→ **Problem description**
Give every line of the data again, exactly as it is written.

Top of Data for this task

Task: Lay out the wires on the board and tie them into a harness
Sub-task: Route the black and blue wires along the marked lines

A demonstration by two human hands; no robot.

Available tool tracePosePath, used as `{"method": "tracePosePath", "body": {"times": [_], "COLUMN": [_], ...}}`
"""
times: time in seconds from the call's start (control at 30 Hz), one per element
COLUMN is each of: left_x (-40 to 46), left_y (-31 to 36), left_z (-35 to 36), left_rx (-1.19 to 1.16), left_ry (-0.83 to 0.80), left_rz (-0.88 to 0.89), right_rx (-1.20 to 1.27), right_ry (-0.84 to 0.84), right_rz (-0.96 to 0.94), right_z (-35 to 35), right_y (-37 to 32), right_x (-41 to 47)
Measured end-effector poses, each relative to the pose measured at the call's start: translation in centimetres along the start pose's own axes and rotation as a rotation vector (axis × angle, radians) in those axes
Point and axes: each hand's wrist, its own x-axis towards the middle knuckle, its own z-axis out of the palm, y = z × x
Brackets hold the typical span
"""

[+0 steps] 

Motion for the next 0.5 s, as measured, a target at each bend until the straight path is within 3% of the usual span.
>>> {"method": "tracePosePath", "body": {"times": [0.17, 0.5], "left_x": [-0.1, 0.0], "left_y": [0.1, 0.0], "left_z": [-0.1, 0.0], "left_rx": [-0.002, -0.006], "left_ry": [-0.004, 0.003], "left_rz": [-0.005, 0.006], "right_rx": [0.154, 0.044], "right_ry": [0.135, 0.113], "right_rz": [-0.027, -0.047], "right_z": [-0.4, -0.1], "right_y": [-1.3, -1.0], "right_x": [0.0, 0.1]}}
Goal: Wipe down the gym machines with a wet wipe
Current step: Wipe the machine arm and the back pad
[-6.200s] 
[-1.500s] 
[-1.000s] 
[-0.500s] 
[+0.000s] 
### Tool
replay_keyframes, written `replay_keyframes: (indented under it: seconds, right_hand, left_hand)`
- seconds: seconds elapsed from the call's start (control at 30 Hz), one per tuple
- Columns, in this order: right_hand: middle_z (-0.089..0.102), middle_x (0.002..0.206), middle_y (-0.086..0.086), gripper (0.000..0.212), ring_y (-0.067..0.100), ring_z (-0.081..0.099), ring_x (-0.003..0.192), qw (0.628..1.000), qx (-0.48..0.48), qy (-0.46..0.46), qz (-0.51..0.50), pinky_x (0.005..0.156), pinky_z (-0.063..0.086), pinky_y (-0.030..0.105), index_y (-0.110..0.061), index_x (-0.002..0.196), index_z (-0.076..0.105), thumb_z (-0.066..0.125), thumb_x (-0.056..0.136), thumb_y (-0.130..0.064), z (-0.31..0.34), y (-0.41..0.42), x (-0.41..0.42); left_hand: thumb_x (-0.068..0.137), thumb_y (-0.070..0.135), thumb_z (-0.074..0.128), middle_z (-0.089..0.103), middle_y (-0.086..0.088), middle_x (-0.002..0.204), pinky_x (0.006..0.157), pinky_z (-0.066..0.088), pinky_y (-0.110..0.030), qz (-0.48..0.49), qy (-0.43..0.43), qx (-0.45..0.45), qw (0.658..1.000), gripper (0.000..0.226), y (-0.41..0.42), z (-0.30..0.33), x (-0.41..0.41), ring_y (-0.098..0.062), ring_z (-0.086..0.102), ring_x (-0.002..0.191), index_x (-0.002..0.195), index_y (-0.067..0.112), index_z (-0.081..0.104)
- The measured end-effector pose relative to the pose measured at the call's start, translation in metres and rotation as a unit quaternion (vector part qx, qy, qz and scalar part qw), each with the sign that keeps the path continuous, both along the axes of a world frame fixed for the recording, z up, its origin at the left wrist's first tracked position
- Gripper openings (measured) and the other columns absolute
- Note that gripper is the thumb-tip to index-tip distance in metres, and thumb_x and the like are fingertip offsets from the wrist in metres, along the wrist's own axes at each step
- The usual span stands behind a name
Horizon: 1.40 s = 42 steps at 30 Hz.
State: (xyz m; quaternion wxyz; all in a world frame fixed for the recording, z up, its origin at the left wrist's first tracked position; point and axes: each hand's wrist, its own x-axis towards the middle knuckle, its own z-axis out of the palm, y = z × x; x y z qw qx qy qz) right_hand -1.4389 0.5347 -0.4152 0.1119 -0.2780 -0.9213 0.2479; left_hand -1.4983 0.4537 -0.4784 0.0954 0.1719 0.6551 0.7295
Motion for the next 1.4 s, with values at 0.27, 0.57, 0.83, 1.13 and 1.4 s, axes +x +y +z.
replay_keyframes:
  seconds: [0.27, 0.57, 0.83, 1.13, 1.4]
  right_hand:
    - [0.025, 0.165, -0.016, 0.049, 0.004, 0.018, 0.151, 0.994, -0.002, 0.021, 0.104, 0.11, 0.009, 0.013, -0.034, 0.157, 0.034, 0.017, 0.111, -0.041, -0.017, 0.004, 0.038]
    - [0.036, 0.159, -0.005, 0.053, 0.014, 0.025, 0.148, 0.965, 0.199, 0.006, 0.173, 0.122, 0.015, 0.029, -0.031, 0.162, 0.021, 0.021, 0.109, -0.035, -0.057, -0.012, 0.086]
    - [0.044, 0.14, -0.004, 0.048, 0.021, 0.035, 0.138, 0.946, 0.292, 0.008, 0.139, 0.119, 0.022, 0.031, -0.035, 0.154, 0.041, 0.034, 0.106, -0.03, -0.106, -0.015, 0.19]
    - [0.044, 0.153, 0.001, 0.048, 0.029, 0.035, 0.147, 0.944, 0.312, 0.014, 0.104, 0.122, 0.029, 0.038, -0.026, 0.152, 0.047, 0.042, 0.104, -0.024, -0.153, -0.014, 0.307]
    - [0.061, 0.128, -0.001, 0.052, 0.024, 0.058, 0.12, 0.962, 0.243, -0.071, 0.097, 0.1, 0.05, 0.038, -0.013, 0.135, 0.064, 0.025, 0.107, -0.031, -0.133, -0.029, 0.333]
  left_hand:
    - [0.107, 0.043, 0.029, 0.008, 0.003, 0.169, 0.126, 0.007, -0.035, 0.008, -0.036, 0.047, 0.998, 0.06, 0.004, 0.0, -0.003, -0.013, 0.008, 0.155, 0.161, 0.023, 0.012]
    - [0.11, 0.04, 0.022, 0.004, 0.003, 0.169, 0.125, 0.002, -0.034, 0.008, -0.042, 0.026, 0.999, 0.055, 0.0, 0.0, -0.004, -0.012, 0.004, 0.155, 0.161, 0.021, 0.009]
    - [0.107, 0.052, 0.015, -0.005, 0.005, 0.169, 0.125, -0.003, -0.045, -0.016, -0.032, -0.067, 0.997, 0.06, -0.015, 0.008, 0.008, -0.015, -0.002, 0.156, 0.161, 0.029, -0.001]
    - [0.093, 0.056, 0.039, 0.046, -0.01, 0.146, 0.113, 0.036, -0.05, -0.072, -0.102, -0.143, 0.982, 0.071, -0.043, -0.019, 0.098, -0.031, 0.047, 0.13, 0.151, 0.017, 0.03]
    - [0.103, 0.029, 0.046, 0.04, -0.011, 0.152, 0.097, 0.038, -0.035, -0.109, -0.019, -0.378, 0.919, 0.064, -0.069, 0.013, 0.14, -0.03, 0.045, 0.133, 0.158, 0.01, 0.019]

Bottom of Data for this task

→ **Reply to the exercise**
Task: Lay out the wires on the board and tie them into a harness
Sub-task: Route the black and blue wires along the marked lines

A demonstration by two human hands; no robot.

Available tool tracePosePath, used as `{"method": "tracePosePath", "body": {"times": [_], "COLUMN": [_], ...}}`
"""
times: time in seconds from the call's start (control at 30 Hz), one per element
COLUMN is each of: left_x (-40 to 46), left_y (-31 to 36), left_z (-35 to 36), left_rx (-1.19 to 1.16), left_ry (-0.83 to 0.80), left_rz (-0.88 to 0.89), right_rx (-1.20 to 1.27), right_ry (-0.84 to 0.84), right_rz (-0.96 to 0.94), right_z (-35 to 35), right_y (-37 to 32), right_x (-41 to 47)
Measured end-effector poses, each relative to the pose measured at the call's start: translation in centimetres along the start pose's own axes and rotation as a rotation vector (axis × angle, radians) in those axes
Point and axes: each hand's wrist, its own x-axis towards the middle knuckle, its own z-axis out of the palm, y = z × x
Brackets hold the typical span
"""

[+0 steps] 

Motion for the next 0.5 s, as measured, a target at each bend until the straight path is within 3% of the usual span.
>>> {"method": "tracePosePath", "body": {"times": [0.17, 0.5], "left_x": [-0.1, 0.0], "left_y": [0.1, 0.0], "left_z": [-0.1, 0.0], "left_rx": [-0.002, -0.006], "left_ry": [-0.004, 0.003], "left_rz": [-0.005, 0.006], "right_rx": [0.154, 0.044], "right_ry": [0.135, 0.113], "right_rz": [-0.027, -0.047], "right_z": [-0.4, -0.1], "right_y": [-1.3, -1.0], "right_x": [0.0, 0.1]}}
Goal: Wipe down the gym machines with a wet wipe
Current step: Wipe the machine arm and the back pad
[-6.200s] 
[-1.500s] 
[-1.000s] 
[-0.500s] 
[+0.000s] 
### Tool
replay_keyframes, written `replay_keyframes: (indented under it: seconds, right_hand, left_hand)`
- seconds: seconds elapsed from the call's start (control at 30 Hz), one per tuple
- Columns, in this order: right_hand: middle_z (-0.089..0.102), middle_x (0.002..0.206), middle_y (-0.086..0.086), gripper (0.000..0.212), ring_y (-0.067..0.100), ring_z (-0.081..0.099), ring_x (-0.003..0.192), qw (0.628..1.000), qx (-0.48..0.48), qy (-0.46..0.46), qz (-0.51..0.50), pinky_x (0.005..0.156), pinky_z (-0.063..0.086), pinky_y (-0.030..0.105), index_y (-0.110..0.061), index_x (-0.002..0.196), index_z (-0.076..0.105), thumb_z (-0.066..0.125), thumb_x (-0.056..0.136), thumb_y (-0.130..0.064), z (-0.31..0.34), y (-0.41..0.42), x (-0.41..0.42); left_hand: thumb_x (-0.068..0.137), thumb_y (-0.070..0.135), thumb_z (-0.074..0.128), middle_z (-0.089..0.103), middle_y (-0.086..0.088), middle_x (-0.002..0.204), pinky_x (0.006..0.157), pinky_z (-0.066..0.088), pinky_y (-0.110..0.030), qz (-0.48..0.49), qy (-0.43..0.43), qx (-0.45..0.45), qw (0.658..1.000), gripper (0.000..0.226), y (-0.41..0.42), z (-0.30..0.33), x (-0.41..0.41), ring_y (-0.098..0.062), ring_z (-0.086..0.102), ring_x (-0.002..0.191), index_x (-0.002..0.195), index_y (-0.067..0.112), index_z (-0.081..0.104)
- The measured end-effector pose relative to the pose measured at the call's start, translation in metres and rotation as a unit quaternion (vector part qx, qy, qz and scalar part qw), each with the sign that keeps the path continuous, both along the axes of a world frame fixed for the recording, z up, its origin at the left wrist's first tracked position
- Gripper openings (measured) and the other columns absolute
- Note that gripper is the thumb-tip to index-tip distance in metres, and thumb_x and the like are fingertip offsets from the wrist in metres, along the wrist's own axes at each step
- The usual span stands behind a name
Horizon: 1.40 s = 42 steps at 30 Hz.
State: (xyz m; quaternion wxyz; all in a world frame fixed for the recording, z up, its origin at the left wrist's first tracked position; point and axes: each hand's wrist, its own x-axis towards the middle knuckle, its own z-axis out of the palm, y = z × x; x y z qw qx qy qz) right_hand -1.4389 0.5347 -0.4152 0.1119 -0.2780 -0.9213 0.2479; left_hand -1.4983 0.4537 -0.4784 0.0954 0.1719 0.6551 0.7295
Motion for the next 1.4 s, with values at 0.27, 0.57, 0.83, 1.13 and 1.4 s, axes +x +y +z.
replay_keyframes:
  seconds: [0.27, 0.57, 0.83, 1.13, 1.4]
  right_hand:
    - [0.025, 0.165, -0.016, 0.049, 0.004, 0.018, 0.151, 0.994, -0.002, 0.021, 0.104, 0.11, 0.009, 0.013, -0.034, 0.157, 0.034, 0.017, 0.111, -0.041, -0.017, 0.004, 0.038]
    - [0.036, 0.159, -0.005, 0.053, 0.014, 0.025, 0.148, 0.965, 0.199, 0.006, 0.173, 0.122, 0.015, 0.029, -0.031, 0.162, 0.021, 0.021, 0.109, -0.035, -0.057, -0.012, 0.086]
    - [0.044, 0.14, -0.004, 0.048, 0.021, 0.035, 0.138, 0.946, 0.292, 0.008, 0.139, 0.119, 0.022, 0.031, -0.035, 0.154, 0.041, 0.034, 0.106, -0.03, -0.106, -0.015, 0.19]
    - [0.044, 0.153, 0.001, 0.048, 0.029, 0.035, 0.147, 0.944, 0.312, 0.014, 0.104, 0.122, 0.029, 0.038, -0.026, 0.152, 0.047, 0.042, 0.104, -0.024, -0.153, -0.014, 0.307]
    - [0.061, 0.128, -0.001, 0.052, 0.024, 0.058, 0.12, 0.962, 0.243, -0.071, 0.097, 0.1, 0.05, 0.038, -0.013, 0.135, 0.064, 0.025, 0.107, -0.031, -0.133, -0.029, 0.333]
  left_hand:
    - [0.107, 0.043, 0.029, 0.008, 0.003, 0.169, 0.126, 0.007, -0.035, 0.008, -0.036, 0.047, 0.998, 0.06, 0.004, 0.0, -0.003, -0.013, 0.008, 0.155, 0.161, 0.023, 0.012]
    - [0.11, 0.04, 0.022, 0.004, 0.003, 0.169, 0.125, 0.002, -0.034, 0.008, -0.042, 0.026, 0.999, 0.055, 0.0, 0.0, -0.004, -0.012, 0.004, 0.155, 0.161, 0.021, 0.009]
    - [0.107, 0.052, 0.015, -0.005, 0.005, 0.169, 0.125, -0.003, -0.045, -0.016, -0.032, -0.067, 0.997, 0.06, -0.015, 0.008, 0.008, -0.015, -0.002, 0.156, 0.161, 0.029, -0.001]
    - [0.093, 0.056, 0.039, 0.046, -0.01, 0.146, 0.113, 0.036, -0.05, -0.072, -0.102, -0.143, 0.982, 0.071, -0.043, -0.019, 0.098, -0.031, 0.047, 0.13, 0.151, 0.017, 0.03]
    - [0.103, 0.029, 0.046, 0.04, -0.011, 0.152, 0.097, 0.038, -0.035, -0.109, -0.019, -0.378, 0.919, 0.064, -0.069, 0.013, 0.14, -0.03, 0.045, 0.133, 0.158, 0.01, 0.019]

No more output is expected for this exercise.